BNDES vai financiar diesel menos poluente para a Petrobrás

Financiamento de R$ 1,1 bilhão faz parte do PAC e será destinado a uma unidade de produção na Refap, em Canoas

Sergio Torres / RIO, O Estado de S.Paulo

28 de julho de 2011 | 00h00

O Banco Nacional de Desenvolvimento Econômico e Social (BNDES) anunciou ontem a aprovação de financiamento de R$ 1,1 bilhão para a implantação de uma nova unidade de produção na Refinaria Alberto Pasqualini (Refap), em Canoas (RS). É a primeira iniciativa do banco para propiciar à Petrobrás meios de fabricar combustíveis menos poluentes.

O combustível a ser processado na futura unidade da Refap é o diesel com baixo teor de enxofre. O projeto integra o Programa de Aceleração do Crescimento (PAC) e prevê ainda a implantação de sistemas e instalações auxiliares no parque industrial da refinaria da Petrobrás, a um custo total de R$ 1,6 bilhão.

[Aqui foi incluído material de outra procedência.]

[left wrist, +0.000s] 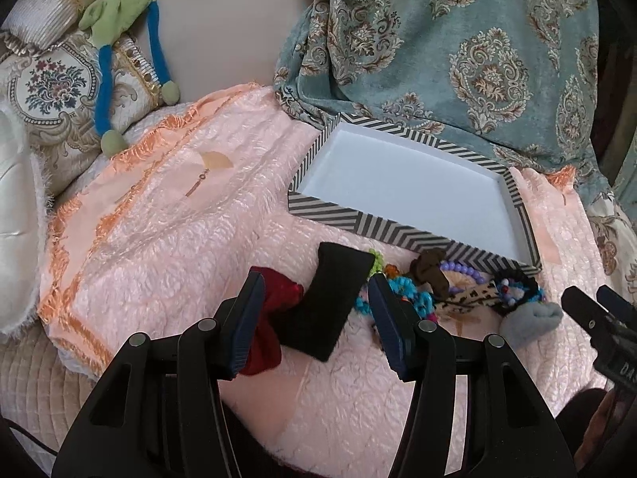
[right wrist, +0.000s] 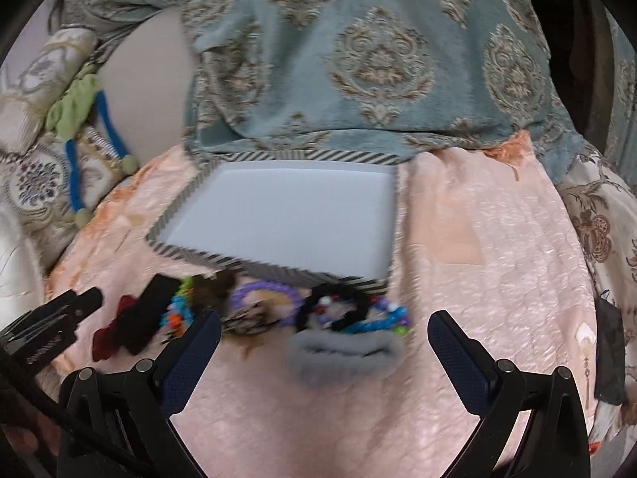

De acordo com o gerente do Departamento de Gás e Petróleo do BNDES, Luiz Daniel Willcox de Souza, o financiamento inédito demonstra a preocupação, tanto do banco estatal de fomento quanto da Petrobrás, em contribuir com o controle da poluição ambiental pelas emissões de descarga dos veículos automotores.

Por parte da Petrobrás, a nova unidade de produção da refinaria gaúcha permitirá a adequação de seus combustíveis a padrões internacionais de qualidade. Essa adequação obedecerá a características especificadas pela Agência Nacional do Petróleo, Gás Natural e Biocombustíveis (ANP), com base no determinado pelo Programa de Controle da Poluição do Ar por Veículos Automotores (Proconve), do governo federal.

O Proconve estipula a obrigatoriedade da venda, a partir de 2013, de óleo diesel com teor máximo de enxofre de 10 ppm (partes por milhão). Se não produzir o combustível com essas características, a Petrobrás estará obrigada a importá-lo, para evitar o desabastecimento do mercado.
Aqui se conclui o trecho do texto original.